• [Your instructions]:
Start at the line with "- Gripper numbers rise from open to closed" in the records below, stop at the line with "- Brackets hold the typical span", and return every line in that span exactly, the two end lines included.
----------
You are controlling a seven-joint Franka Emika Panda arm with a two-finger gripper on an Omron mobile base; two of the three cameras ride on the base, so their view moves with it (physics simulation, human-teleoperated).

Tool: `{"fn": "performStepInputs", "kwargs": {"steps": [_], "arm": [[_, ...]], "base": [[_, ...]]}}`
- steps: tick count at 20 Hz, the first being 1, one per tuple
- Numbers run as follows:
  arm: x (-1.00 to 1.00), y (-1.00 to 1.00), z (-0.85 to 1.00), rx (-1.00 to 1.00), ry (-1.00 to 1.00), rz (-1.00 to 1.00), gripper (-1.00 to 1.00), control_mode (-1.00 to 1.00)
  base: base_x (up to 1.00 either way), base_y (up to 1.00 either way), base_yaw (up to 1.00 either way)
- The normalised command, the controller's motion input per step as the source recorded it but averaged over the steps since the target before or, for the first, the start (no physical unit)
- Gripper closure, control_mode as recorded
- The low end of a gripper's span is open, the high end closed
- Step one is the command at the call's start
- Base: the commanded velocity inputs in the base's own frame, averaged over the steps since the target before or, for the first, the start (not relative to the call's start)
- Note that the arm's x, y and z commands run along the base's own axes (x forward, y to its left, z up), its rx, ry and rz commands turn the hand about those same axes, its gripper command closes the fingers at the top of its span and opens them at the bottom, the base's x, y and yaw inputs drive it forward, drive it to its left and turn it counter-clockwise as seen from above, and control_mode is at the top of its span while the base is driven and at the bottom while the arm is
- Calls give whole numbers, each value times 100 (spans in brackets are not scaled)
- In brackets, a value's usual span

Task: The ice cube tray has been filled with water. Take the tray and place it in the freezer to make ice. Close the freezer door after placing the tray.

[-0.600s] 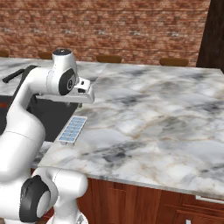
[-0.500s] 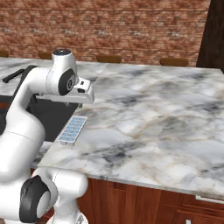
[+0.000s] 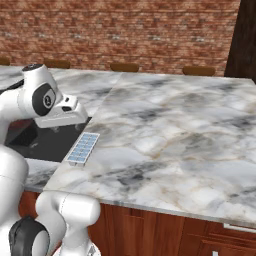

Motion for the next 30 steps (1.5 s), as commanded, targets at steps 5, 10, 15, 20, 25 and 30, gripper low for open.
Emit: {"fn": "performStepInputs", "kwargs": {"steps": [5, 10, 15, 20, 25, 30], "arm": [[-26, 21, -41, -13, 0, 0, -100, -100], [-7, 30, -28, -7, -9, 4, -100, -100], [0, 38, -35, -27, -3, 5, -100, -100], [5, 38, -45, -32, 0, 3, -100, -100], [22, 10, -52, -28, 2, 8, -100, -100], [25, 0, -50, -22, 4, 11, -100, -100]], "base": [[0, 0, 0], [0, 0, 0], [0, 0, 0], [0, 0, 0], [0, 0, 0], [0, 0, 0]]}}
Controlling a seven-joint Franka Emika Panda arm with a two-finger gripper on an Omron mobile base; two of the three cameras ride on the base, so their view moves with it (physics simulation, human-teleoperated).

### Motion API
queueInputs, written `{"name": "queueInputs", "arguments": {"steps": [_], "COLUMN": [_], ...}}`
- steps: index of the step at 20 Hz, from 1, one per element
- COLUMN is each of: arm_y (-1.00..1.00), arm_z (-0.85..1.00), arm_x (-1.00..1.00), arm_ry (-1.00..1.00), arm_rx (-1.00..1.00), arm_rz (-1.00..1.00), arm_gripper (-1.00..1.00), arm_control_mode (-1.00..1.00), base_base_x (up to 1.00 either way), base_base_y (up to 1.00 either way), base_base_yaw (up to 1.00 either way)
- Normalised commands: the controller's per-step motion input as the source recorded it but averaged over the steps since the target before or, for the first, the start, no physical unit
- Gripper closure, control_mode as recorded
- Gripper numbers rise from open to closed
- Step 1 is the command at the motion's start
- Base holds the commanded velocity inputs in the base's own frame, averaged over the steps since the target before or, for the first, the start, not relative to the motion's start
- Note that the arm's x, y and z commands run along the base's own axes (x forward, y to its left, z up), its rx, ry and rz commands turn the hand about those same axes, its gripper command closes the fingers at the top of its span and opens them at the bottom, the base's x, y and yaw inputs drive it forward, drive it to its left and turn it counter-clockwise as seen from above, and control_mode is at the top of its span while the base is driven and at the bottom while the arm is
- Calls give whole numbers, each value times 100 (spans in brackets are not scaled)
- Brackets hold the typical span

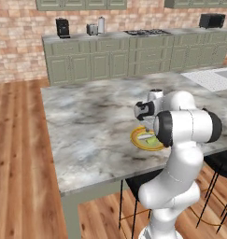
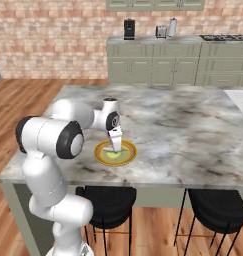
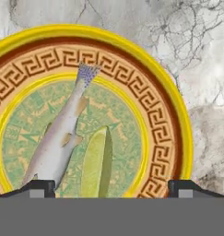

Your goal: Take the lemon wedge from the fridge and place it on the plate with fish on the dining counter.

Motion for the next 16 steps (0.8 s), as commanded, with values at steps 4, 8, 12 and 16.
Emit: {"name": "queueInputs", "arguments": {"steps": [4, 8, 12, 16], "arm_y": [40, 70, 100, 100], "arm_z": [24, 54, 65, 23], "arm_x": [-94, -100, -100, -92], "arm_ry": [-60, -56, -25, -40], "arm_rx": [-16, -19, -28, -34], "arm_rz": [13, 15, 19, 19], "arm_gripper": [-100, -100, -100, -100], "arm_control_mode": [-100, -100, -100, -100], "base_base_x": [0, 0, 0, 0], "base_base_y": [0, 0, 0, 0], "base_base_yaw": [0, 0, 0, 0]}}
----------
• [Exercise solution]:
- Gripper numbers rise from open to closed
- Step 1 is the command at the motion's start
- Base holds the commanded velocity inputs in the base's own frame, averaged over the steps since the target before or, for the first, the start, not relative to the motion's start
- Note that the arm's x, y and z commands run along the base's own axes (x forward, y to its left, z up), its rx, ry and rz commands turn the hand about those same axes, its gripper command closes the fingers at the top of its span and opens them at the bottom, the base's x, y and yaw inputs drive it forward, drive it to its left and turn it counter-clockwise as seen from above, and control_mode is at the top of its span while the base is driven and at the bottom while the arm is
- Calls give whole numbers, each value times 100 (spans in brackets are not scaled)
- Brackets hold the typical span

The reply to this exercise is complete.